Japan's cabinet approved a defense white paper for 2017 on Tuesday, which, while summarizing Japan's defense policy changes, once again devoted a large part to mudding China's normal maritime activities to justify Japan's own militarization.

In the over-560-page white paper, Japan devoted 34 pages to making irresponsible remarks on China's national defense system and mudding China's normal and justified maritime activities in the East and South China Seas as "attempts to change the status quo by coercion."

Analysts here believed that by playing up the so-called China threat, the Abe administration is attempting to make excuses for its constant expansion of Japan's military power.

In the white paper, Japan specified its defense policies and changes in defense strategy since last July, including the progress it made in building up its defense power, its ever-rising military expenses, and its signing of cooperation contracts with multiple countries on exports of arms and technology.

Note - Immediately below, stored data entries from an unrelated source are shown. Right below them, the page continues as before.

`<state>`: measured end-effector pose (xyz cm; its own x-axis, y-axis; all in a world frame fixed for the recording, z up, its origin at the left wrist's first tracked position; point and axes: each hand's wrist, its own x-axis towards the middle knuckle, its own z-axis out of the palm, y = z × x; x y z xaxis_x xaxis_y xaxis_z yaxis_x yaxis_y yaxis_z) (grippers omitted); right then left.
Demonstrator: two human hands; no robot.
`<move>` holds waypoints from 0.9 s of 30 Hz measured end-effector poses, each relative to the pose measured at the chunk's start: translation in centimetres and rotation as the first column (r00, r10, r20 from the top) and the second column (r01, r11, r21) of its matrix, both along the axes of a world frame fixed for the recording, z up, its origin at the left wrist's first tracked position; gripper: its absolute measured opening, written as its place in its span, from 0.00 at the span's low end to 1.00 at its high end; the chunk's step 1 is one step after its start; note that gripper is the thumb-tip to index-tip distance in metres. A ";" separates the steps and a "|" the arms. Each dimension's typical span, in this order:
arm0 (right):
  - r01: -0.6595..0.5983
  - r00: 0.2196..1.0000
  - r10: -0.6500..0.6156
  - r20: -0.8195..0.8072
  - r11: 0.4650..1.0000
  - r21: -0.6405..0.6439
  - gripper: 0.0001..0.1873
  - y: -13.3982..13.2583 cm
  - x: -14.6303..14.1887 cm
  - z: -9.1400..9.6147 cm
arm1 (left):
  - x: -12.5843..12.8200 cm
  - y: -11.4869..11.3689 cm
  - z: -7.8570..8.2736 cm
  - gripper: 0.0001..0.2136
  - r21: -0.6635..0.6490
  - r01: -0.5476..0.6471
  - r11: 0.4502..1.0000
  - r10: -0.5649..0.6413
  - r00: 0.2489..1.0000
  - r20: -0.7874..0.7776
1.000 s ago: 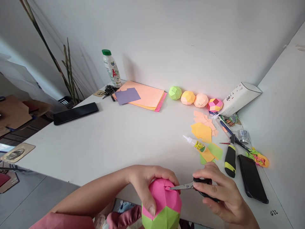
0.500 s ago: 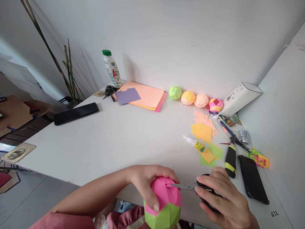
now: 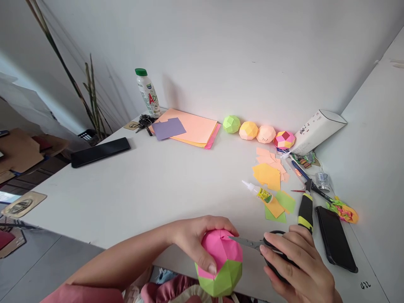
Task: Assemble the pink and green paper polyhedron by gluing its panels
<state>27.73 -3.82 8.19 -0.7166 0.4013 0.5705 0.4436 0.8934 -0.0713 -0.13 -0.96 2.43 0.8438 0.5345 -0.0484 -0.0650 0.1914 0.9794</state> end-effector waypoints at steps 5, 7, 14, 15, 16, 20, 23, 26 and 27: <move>0.005 0.999 -0.005 0.042 1.000 0.019 0.11 0.0 -0.4 0.0 | -0.1 -0.1 -0.2 0.40 0.043 -0.004 0.999 0.005 0.999 -0.036; 0.004 0.998 -0.008 0.069 0.999 0.051 0.10 -0.1 -0.7 0.1 | -0.1 0.0 -0.2 0.40 0.065 -0.013 0.998 0.016 0.999 -0.046; -0.012 0.972 -0.035 0.234 0.980 0.197 0.08 -0.9 -1.1 -0.1 | -0.1 0.2 0.0 0.39 0.092 -0.023 0.995 0.029 0.998 -0.063; -0.014 0.969 -0.039 0.243 0.977 0.212 0.08 -1.0 -1.1 -0.1 | -0.1 0.2 0.1 0.39 0.086 -0.024 0.996 0.029 0.998 -0.062; -0.015 0.968 -0.042 0.246 0.975 0.224 0.08 -1.1 -1.0 -0.2 | -0.1 0.2 0.1 0.38 0.076 -0.023 0.997 0.028 0.998 -0.060; -0.008 0.978 -0.037 0.208 0.978 0.207 0.09 -0.9 -0.4 -0.2 | -0.1 0.3 0.2 0.39 0.021 -0.019 1.000 0.020 0.999 -0.045; 0.011 0.993 -0.029 0.118 0.989 0.148 0.10 -0.8 0.2 -0.2 | -0.1 0.3 0.2 0.40 -0.002 -0.021 1.000 0.020 0.999 -0.029; 0.034 0.999 -0.034 -0.002 0.998 0.056 0.13 -0.5 0.7 0.0 | -0.1 0.2 0.0 0.39 0.018 -0.024 1.000 0.024 1.000 -0.007; 0.043 0.998 -0.042 -0.045 0.999 0.021 0.13 -0.3 0.7 0.1 | -0.1 0.1 0.0 0.39 0.028 -0.030 0.999 0.030 1.000 -0.001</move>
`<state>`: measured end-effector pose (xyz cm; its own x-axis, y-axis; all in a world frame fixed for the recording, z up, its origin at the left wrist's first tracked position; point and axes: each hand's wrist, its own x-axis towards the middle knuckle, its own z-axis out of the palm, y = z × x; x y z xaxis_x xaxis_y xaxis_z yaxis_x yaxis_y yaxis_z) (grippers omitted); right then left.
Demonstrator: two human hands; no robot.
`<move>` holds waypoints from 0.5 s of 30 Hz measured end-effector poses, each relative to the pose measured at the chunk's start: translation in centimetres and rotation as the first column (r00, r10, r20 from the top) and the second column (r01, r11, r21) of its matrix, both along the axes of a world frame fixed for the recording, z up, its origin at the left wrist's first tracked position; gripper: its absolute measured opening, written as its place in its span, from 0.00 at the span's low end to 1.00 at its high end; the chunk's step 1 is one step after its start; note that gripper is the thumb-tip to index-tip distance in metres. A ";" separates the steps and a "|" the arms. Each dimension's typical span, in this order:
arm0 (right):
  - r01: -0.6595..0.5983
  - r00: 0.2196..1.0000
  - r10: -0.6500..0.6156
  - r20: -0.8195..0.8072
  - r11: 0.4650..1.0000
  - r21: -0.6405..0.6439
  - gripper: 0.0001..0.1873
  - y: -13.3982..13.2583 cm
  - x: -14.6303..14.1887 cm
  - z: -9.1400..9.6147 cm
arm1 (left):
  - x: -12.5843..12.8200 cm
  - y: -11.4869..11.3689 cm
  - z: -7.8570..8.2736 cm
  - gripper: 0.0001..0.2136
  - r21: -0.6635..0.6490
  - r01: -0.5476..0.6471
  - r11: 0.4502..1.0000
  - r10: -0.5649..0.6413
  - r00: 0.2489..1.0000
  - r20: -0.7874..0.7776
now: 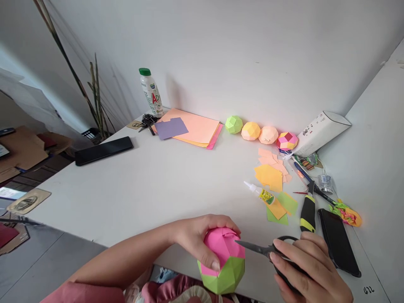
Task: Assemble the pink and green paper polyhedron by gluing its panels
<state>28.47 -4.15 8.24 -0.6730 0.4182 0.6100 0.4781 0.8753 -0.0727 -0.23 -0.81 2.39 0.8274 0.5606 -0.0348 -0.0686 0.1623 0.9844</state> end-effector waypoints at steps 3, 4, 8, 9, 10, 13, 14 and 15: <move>0.064 0.993 -0.073 -0.093 0.994 -0.090 0.15 1.1 -0.2 -0.1 | 0.1 -0.1 -0.2 0.39 0.062 -0.038 0.997 0.038 0.999 0.001; 0.106 0.988 -0.117 -0.098 0.988 -0.113 0.15 1.7 -0.3 -0.4 | 0.2 -0.1 -0.2 0.39 0.101 -0.059 0.993 0.060 0.998 -0.007; 0.268 0.963 -0.266 0.037 0.953 -0.143 0.10 4.0 -1.1 -2.6 | 0.6 -0.2 -0.2 0.38 0.306 -0.144 0.941 0.165 0.985 -0.047; 0.293 0.955 -0.283 0.084 0.945 -0.146 0.10 4.5 -1.3 -3.3 | 0.7 -0.2 -0.2 0.38 0.355 -0.160 0.921 0.190 0.980 -0.051; 0.309 0.949 -0.295 0.113 0.940 -0.141 0.10 4.8 -1.5 -3.9 | 0.8 -0.2 -0.2 0.38 0.403 -0.177 0.898 0.214 0.976 -0.049; 0.350 0.936 -0.342 0.082 0.926 -0.139 0.08 4.8 -2.4 -5.0 | 1.1 -0.2 -0.6 0.39 0.537 -0.230 0.812 0.292 0.956 -0.032; 0.342 0.939 -0.343 0.028 0.924 -0.171 0.08 4.5 -2.8 -5.1 | 1.2 -0.2 -0.8 0.38 0.572 -0.247 0.782 0.318 0.948 -0.026; 0.318 0.941 -0.335 -0.040 0.919 -0.233 0.09 4.1 -3.3 -5.1 | 1.3 -0.2 -1.0 0.38 0.604 -0.260 0.753 0.340 0.940 -0.019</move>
<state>25.18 -0.02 3.15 -0.4306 0.7361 0.5223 0.7197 0.6292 -0.2935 1.09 -1.02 1.41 0.6242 0.7234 0.2949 0.1099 -0.4550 0.8837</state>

The white paper also devoted a special chapter to the highly controversial security laws which was forcefully enacted and allow Japanese forces to fight abroad, claiming that the laws increased the deterrence of Japan's Self-Defense Forces, ignoring the fact that the majority of legal experts in the country regarded the laws unconstitutional.

Coming amid heightened tension in the Korean Peninsular, the annual white paper, also highlighted threat from the ballistic missile and nuclear programs of the Democratic People's Republic of Korea, saying that they reached "a new level of threat" to Japan and the international community.

The white paper also stressed the importance of Japan-U.S. Military alliance, saying that the alliance was growingly important under the current severe security situations surrounding Japan.

Regarding the planned relocation of the U.S. air base Futenma in Okinawa, the document said that relocation to Henoko within the prefecture is the only solution, despite the wish of the Okinawa people to move the base out of the prefecture.

Japan released its first white paper on defense in 1970 and has been compiling new versions annually since 1976.